[Records from a data source]
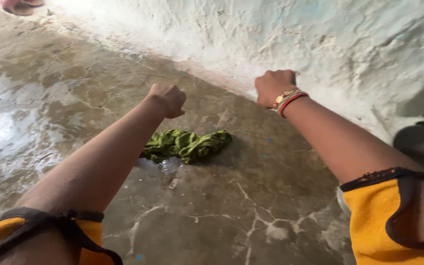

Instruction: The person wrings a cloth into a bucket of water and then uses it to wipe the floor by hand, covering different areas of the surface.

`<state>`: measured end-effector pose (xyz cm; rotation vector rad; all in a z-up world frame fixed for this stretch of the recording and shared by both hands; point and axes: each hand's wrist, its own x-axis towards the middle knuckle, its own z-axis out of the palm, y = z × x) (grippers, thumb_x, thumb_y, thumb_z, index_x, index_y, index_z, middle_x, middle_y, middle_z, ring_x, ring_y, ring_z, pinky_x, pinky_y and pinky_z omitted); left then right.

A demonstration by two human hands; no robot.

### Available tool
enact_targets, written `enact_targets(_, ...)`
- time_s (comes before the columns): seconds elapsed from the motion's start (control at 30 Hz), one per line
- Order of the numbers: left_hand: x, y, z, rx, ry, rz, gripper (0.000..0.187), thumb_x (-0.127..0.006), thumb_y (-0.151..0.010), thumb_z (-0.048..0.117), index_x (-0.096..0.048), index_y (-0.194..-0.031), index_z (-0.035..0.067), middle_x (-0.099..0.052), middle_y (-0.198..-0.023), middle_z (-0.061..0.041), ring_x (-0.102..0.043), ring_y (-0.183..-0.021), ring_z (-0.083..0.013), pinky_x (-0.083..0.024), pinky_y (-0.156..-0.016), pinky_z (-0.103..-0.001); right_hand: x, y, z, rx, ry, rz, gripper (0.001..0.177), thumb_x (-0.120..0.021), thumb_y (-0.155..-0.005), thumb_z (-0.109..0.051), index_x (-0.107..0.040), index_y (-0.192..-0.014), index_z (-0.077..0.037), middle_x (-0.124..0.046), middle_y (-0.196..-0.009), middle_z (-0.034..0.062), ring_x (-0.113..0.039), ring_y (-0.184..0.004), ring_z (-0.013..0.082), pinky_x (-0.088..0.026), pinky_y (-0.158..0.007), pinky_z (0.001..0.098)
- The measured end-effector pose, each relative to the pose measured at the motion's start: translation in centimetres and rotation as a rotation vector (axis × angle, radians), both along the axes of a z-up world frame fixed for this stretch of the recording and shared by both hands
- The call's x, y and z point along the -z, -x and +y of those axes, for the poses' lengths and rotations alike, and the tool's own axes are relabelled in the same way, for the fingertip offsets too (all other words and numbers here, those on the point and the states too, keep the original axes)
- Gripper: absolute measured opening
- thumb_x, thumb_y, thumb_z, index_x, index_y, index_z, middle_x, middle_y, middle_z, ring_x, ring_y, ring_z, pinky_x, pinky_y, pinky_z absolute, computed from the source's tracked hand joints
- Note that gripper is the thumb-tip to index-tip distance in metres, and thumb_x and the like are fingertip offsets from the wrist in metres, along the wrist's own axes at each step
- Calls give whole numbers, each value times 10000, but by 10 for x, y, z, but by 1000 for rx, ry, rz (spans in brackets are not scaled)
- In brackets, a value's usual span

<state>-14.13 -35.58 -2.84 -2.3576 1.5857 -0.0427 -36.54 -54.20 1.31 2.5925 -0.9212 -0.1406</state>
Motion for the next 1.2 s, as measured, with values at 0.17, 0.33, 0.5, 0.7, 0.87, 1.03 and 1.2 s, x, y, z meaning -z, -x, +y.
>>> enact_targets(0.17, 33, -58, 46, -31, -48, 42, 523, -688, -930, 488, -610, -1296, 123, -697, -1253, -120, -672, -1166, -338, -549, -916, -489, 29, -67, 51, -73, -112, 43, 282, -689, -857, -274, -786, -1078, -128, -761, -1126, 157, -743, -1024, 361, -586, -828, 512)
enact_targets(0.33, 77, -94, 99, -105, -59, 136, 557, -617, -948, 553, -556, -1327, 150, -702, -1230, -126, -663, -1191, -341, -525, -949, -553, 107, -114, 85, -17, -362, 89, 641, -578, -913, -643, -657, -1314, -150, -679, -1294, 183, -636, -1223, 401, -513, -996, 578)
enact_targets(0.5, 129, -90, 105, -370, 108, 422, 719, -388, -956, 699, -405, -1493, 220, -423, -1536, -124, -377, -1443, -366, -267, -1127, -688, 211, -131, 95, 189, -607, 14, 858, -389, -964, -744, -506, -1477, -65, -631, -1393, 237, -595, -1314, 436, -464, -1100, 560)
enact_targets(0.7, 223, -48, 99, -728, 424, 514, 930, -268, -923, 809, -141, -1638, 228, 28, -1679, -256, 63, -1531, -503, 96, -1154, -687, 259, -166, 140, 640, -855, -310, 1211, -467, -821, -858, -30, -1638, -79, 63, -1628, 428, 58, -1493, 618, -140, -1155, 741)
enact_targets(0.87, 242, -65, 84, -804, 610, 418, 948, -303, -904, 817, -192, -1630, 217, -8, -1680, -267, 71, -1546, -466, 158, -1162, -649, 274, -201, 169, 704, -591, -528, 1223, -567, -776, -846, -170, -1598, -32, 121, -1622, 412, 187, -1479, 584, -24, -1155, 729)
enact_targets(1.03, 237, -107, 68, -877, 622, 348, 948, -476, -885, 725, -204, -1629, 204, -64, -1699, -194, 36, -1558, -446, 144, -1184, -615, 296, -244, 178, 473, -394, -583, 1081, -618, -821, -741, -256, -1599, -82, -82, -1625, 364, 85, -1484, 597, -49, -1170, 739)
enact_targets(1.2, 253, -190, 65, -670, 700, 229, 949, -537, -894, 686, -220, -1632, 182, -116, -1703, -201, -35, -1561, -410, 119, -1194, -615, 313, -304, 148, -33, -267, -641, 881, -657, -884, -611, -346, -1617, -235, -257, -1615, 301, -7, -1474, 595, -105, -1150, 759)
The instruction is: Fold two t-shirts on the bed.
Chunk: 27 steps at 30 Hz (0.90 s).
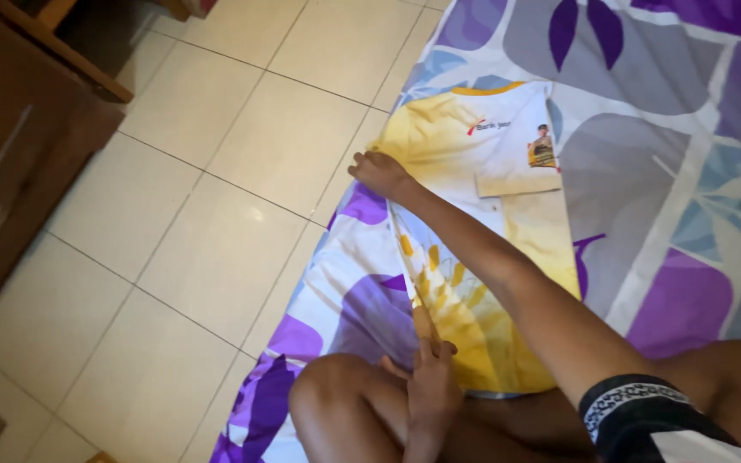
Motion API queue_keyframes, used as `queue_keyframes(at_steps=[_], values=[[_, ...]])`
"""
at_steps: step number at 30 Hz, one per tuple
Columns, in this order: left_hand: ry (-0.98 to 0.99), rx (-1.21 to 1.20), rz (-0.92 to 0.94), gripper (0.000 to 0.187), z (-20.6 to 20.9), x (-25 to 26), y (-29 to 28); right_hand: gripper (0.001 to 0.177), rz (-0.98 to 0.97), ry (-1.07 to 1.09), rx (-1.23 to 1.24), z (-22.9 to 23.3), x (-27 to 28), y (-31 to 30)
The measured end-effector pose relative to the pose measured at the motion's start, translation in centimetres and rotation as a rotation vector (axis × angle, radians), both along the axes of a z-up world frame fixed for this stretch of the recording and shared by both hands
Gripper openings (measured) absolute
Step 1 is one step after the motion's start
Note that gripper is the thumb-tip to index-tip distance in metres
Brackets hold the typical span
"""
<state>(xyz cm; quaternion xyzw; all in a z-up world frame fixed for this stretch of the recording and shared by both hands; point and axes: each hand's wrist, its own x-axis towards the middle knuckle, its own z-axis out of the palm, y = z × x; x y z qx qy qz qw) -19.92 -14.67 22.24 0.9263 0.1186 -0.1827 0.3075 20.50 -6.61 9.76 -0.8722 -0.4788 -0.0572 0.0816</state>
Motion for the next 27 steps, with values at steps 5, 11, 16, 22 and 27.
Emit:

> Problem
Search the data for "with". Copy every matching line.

> Output of the task
Motion for the next 1.2 s, as measured, with values at 0.17, 0.33, 0.5, 0.7, 0.87, 1.03 and 1.2 s, x, y, z meaning -z, -x, +y.
Motion for the next 27 steps, with values at steps 5, 11, 16, 22 and 27.

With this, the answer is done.